Scribbles from a Hawthorne Fangirl
September 1st, 2008 
11:42 am - Careful in New Orleans...
liz_marcs: Jeff and Annie in Trobed's bathroom during Remedial Chaos Theory (Xander_Black_White_Blank)
I haven't been around much, I know. Between allergies and news overload, I feel like my head's about to ass-plode.

And did I mention that I'm decluttering my bedroom? For the past three days. Oi!

Anyway, the good news is that Gustav is now a Cat 2.

The bad news: New Orleans is gonna still get hit.

Best of luck to everyone who lives in the Gulf Coast states. Be careful out there.
02:27 pm - Random thots while hosing out my bedroom...
liz_marcs: Jeff and Annie in Trobed's bathroom during Remedial Chaos Theory (Homicide_Quote_Cost_Extra)
I came across an old hardcopy diary that's more than 10 years-old.

Ahahahahahahahahahahaha...Call the WHAAAAAAMBULANCE! I thought I left that angsty shit behind once I escaped my 2-plus-year stint in New Hampshire working as a news correspondent for a certain ultra-conservative daily newspaper.

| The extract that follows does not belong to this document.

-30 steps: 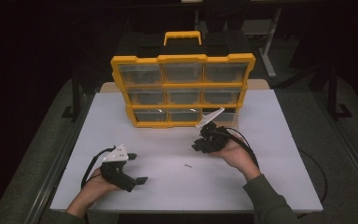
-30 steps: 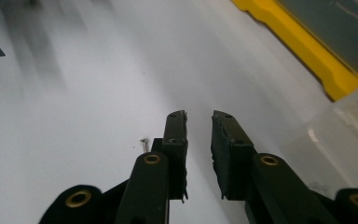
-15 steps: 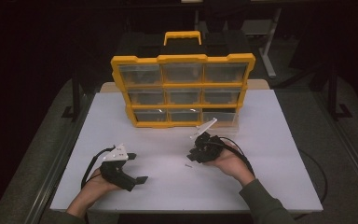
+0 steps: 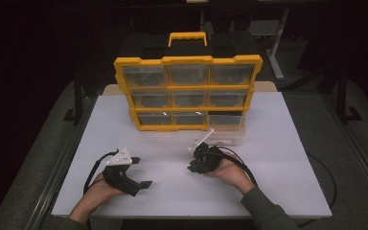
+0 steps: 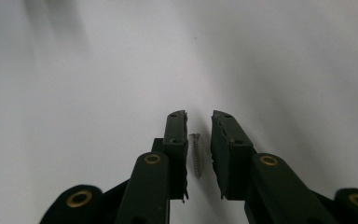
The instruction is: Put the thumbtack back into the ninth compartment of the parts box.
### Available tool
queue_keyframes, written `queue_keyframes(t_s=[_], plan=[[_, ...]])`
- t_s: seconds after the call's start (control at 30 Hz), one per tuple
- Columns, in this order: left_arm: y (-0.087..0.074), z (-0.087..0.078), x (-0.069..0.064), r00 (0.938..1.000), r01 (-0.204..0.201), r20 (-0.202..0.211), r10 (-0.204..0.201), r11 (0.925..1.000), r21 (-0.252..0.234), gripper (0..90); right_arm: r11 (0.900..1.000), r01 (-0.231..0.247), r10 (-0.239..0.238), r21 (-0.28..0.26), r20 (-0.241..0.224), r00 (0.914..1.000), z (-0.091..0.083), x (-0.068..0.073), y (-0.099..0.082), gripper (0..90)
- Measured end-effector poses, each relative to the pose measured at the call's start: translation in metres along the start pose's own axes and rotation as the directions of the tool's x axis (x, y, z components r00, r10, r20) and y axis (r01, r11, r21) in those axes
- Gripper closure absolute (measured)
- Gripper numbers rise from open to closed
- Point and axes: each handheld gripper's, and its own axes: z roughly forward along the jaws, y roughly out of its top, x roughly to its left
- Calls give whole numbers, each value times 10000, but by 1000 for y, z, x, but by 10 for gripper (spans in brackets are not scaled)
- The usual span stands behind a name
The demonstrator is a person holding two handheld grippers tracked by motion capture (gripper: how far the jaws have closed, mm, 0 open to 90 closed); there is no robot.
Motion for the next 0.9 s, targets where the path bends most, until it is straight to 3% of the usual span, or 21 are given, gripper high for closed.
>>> queue_keyframes(t_s=[0.43,0.9], plan=[[0,0,0,10000,9,-34,-9,10000,-27,0,9998,55,-58,191,153,9999,4,0,-1,853],[0,0,0,9999,90,-61,-90,10000,-6,0,10000,-88,88,14,107,9999,-8,-3,1,854]])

That's right. Once upon time I. Worked. For. The. Right. Wing. Noise. Machine.

I'll let that sink in for ya a little bit.

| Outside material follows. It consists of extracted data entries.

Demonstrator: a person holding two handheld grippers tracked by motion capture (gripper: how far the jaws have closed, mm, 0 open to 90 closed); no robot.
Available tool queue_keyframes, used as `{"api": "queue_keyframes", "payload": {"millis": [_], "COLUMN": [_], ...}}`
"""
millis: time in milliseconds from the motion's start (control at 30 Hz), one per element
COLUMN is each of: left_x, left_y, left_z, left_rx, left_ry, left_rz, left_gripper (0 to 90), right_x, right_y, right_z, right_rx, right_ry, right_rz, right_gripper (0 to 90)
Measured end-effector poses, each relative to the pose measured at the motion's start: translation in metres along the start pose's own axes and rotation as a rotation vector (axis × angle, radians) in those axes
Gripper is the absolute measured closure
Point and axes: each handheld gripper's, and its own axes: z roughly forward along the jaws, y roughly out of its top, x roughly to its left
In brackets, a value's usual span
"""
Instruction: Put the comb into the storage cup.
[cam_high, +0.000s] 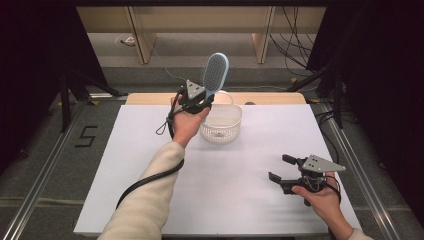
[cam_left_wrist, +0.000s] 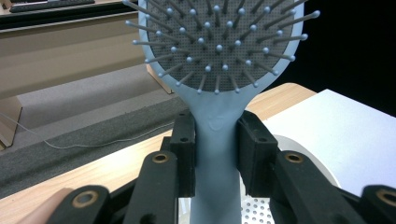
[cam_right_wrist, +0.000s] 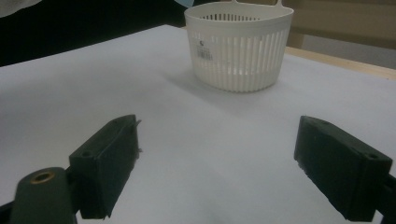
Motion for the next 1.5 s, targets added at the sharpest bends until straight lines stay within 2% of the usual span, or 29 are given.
{"api": "queue_keyframes", "payload": {"millis": [967,1500], "left_x": [-0.003,-0.006], "left_y": [0.000,-0.002], "left_z": [0.014,0.022], "left_rx": [0.001,-0.001], "left_ry": [-0.001,-0.007], "left_rz": [-0.009,0.004], "left_gripper": [69.8,69.8], "right_x": [0.000,0.000], "right_y": [0.000,0.000], "right_z": [0.000,0.000], "right_rx": [0.001,0.003], "right_ry": [0.003,0.007], "right_rz": [-0.001,0.000], "right_gripper": [15.0,15.0]}}
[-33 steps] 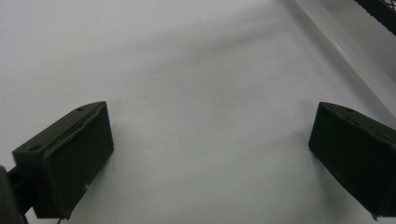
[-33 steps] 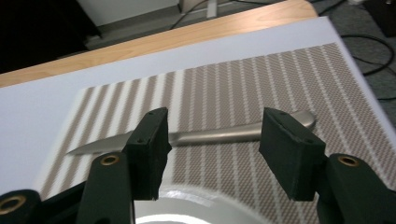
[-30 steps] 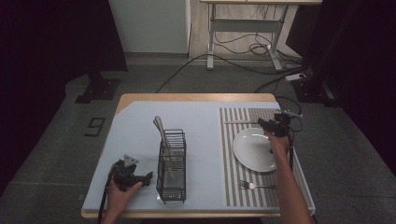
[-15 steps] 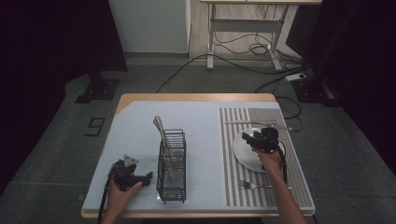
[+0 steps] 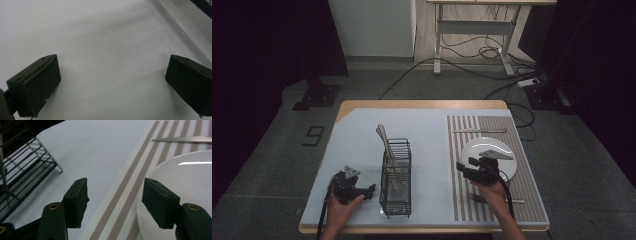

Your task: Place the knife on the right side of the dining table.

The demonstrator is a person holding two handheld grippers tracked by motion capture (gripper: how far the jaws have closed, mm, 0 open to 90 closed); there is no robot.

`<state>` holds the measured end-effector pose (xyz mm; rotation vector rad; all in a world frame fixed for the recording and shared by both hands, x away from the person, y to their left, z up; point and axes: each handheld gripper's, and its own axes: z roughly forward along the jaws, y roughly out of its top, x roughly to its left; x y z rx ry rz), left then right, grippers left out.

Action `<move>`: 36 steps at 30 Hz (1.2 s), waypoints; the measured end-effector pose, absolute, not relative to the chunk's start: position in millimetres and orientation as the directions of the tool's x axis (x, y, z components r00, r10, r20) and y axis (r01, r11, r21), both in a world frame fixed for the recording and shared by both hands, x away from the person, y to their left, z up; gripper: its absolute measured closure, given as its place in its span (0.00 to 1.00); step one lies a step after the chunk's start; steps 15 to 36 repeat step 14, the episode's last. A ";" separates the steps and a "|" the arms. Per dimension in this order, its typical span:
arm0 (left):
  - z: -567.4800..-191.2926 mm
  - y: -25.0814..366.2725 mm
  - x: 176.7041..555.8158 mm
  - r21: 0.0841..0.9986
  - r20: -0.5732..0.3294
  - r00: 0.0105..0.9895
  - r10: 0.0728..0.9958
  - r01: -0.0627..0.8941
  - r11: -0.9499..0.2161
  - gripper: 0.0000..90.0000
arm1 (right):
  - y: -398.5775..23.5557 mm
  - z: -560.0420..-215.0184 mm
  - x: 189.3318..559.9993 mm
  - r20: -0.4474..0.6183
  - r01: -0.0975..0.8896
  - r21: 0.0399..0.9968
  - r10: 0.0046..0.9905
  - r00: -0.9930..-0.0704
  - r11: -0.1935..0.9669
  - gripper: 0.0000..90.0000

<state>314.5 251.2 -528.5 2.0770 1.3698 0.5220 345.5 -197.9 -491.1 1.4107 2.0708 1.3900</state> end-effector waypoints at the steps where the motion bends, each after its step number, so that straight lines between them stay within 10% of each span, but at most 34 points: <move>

And the same shit you see on FOX news? Try living with that as an employee on a day-to-day basis. Gah!

Thankfully, they only tried to interfere with some of what I wrote, since most of my articles were straight-up news stories. Which...doesn't make it better, now that I think about it. Especially since this was the only news job where TPTB tried to influence news stories.

Before New Hampshire, I was a centrist. After New Hampshire? Screaming-ass, loud-and-proud liberal. Think David Brock, only without quite so big of a mental leap.

[Letussaynothingmoreaboutit. *ptui*]

Anyway, the last entry did make me smile. A vague reference to putting my New Hampshire time in the past. I know what it means, but given the parties, situation, and the fact it was tied up in me trying (and failing miserably) to get minors out of a bad family environment, that's not exactly a vague reference I want to explain on teh Internets ifyaknowwhatImean.

You know something...as it turns out, you can laugh at the bad times when you get enough distance from them. Even when those bad times involve a near-nervous breakdown of epic proportions to the point where your parents are worried they're going to have to sign your commitment papers to a mental health facility.

Also: That which doesn't kill you makes you a fuckload stronger. Yayness! *hopes that life doesn't try to test that theory for a zillionth time*




Holy Christ! I feel bad for Bristol Palin. Jesus. Seventeen. Pregnant. And engaged to the babydaddy. And in the national spotlight while we're at it.

Looks like the rumors out of Alaska regarding "Sarah Palin is really a grandma" got somewhat scrambled over the weekend. It turned out to be true, just not true in the way everyone was speculating.

There's lots and lots of reasons I find Sarah Palin a positively horrifying choice for VP. Having a pregnant 17-year-old unmarried daughter is not on the list. Also not on the list: She's running for VP with a special-needs baby. Being a mother does not disqualify or qualify her to be VP.

There's a lot of other crap that I think disqualifies her as VP. The evidence is building up that Palin may have been running on an anti-corruption ticket, but I don't think replacing the old corruption with her version of it was what the people of Alaska had in mind. The whole Troopergate thing appears to be just the tip of the iceberg. Plus, how the hell does someone leave a town of 6,000 people $20 million dollars in debt, in a petro-rich state no less?

Good on Obama for telling the press to back the fuck off on Palin's family.

Really, there are a zillion problems with Palin as VP. (Hello, did McCain vet this woman at all?) Private family issues are not one of them.




Okay. Now that I'm done sneezing, back to mucking out my bedroom.

I think I need a high-pressure hose.